The main school block includes three gyms, a dance studio and one large games hall. All of these facilities are double height and feature spans of up to 17m. The steel roof members for these areas were the longest sections of steelwork to be erected on site, but as the sports facilities have no plant rooms or class rooms above them, just roof, no heavy sections were needed.

Situated in the middle of the school’s main block, between the assembly hall and one of the gyms, is one of the project’s most unusual elements – an egg-shaped oratory. Supported on four sets of twin spindle legs, the oratory’s shape has been formed by a series of rigid steel ribs which all connect to a grillage beneath the floor, which in turn are connected together by horizontal steel ring members.

The oratory is intended to be a religious contemplative area for students and will be able to seat up to 55 people.

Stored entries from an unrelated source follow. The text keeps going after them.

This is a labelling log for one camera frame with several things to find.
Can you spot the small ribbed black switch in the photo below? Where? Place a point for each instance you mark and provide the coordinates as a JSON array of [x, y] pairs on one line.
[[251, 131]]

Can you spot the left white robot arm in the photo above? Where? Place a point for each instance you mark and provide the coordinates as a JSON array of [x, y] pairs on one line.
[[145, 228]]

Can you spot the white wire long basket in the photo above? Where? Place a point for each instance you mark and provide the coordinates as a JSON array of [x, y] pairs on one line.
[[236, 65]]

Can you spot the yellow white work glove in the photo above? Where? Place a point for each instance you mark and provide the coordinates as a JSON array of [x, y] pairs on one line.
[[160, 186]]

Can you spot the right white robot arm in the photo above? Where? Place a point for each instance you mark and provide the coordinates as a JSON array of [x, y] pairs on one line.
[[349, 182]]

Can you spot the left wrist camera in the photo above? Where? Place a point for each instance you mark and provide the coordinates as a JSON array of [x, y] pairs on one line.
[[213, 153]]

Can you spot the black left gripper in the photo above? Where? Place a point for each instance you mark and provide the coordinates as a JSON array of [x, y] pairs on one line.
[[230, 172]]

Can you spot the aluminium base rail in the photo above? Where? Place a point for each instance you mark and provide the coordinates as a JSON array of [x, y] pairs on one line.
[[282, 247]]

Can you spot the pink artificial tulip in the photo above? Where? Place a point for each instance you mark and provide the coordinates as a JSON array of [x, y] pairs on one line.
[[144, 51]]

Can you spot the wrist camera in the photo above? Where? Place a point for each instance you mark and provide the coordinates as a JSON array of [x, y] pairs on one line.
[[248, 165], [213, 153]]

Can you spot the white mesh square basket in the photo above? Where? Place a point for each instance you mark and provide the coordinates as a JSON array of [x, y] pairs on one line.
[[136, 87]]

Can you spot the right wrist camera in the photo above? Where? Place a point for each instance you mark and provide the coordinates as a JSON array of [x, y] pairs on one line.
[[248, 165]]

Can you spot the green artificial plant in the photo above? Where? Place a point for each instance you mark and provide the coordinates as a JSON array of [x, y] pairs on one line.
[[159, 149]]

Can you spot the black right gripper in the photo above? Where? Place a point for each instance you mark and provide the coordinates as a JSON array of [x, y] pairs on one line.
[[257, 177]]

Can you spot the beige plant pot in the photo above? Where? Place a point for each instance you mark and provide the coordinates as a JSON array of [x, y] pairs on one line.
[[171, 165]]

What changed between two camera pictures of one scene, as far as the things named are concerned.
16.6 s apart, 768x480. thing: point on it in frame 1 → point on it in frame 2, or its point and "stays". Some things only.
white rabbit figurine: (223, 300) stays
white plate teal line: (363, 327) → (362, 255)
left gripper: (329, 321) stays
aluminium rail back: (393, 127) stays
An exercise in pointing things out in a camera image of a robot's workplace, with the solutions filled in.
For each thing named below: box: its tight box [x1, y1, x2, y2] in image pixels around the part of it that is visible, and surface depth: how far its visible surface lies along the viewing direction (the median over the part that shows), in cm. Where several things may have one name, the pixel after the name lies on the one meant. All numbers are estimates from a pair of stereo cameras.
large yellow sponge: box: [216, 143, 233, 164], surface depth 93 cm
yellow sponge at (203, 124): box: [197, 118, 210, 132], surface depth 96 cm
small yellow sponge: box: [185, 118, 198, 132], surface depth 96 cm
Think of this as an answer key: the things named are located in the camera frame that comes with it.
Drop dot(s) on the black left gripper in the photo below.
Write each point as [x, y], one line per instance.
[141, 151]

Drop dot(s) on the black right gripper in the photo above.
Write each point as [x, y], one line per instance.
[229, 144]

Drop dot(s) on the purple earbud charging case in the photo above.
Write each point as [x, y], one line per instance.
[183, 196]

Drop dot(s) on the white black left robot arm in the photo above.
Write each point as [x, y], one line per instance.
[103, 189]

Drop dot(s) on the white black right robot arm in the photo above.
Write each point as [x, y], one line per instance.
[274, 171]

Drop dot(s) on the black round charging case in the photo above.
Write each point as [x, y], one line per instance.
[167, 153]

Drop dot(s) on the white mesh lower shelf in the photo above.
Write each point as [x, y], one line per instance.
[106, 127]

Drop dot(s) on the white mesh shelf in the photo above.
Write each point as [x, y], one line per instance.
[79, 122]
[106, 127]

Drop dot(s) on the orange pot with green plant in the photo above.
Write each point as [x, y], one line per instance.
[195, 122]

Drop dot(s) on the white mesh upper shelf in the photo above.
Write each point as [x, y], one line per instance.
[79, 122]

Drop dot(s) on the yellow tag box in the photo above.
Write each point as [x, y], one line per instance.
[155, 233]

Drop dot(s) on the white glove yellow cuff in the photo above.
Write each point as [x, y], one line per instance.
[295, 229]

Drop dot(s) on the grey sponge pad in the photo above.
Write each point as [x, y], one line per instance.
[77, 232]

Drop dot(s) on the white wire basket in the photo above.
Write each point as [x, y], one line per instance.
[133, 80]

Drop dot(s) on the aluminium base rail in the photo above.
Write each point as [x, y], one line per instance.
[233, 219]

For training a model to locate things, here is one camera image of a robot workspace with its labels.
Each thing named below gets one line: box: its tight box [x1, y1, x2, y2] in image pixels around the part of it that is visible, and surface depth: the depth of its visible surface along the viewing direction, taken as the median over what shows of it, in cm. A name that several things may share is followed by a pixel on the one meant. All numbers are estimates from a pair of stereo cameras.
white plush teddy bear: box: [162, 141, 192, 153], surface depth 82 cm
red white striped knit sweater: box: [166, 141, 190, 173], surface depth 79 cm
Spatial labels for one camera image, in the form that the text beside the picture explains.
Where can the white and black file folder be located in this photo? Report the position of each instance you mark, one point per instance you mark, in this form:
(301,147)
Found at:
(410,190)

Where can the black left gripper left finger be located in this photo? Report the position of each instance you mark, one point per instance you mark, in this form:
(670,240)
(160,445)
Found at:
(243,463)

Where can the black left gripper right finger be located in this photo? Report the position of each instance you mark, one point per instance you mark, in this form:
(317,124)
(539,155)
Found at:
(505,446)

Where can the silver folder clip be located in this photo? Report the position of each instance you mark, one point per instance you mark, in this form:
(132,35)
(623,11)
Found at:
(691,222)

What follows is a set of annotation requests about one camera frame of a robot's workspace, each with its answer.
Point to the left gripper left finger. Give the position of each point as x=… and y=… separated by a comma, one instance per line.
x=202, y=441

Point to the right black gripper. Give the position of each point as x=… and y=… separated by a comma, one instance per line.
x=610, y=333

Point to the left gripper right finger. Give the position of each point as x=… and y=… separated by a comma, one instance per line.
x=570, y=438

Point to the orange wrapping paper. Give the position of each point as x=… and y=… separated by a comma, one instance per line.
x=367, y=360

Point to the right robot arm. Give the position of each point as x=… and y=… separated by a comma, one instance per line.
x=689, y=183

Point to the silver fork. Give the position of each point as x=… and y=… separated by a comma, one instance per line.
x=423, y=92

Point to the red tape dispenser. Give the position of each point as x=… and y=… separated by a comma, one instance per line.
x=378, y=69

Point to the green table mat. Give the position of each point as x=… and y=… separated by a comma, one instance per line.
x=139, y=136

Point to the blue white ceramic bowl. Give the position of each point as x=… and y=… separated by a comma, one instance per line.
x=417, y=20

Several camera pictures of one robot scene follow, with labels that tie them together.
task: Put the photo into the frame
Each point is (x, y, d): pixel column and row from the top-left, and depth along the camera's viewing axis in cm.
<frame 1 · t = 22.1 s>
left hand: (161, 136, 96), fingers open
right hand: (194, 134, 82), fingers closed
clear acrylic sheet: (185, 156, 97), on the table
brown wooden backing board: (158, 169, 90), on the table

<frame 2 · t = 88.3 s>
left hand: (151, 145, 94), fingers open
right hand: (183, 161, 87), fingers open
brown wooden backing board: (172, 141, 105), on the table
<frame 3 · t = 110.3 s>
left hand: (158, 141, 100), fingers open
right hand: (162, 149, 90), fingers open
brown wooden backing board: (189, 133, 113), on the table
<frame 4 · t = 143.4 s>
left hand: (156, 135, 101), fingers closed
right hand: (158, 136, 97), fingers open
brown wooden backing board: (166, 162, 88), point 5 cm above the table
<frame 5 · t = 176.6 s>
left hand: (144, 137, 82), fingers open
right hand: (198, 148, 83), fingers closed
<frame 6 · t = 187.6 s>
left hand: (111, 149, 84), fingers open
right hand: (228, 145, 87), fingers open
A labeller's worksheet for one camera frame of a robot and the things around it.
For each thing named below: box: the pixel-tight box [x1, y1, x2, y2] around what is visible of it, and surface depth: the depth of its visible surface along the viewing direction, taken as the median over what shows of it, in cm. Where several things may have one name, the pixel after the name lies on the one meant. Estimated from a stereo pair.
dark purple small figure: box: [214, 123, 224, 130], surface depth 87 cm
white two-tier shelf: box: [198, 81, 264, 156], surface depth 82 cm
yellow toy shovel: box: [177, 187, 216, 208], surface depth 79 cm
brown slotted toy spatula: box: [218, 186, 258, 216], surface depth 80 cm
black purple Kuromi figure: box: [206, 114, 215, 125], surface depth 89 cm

The steelwork for this unusual structure was part of a secondary steel package and was erected once the main frame was completed.

This unusual structure was erected by first forming a table with the legs using a composite concrete slab base for its raised floor. This then allowed the ribs and steel ring members to be constructed around this platform in a sequential order. The oratory also features a flat sloping glazed roof, which protrudes through a circular hole in the school’s main roof. Around this opening the oratory’s ribs are tied back into the main steel frame.

The oratory will be partially glazed and internal school lighting will highlight this feature which will be visible through the main building’s large windows.

“This is one of the project’s highlights and central features,” explains Bam Design Structural Engineer Mohammad Ziauddin. “Although the steel structure is very complex both in terms of design and detailing, it has been fabricated and erected without any significant issues and achieving a remarkable degree of tolerance. It’s a good example of how cutting edge 3D modelling and design software technology can be utilised and effectively integrated between both designer and fabricator.”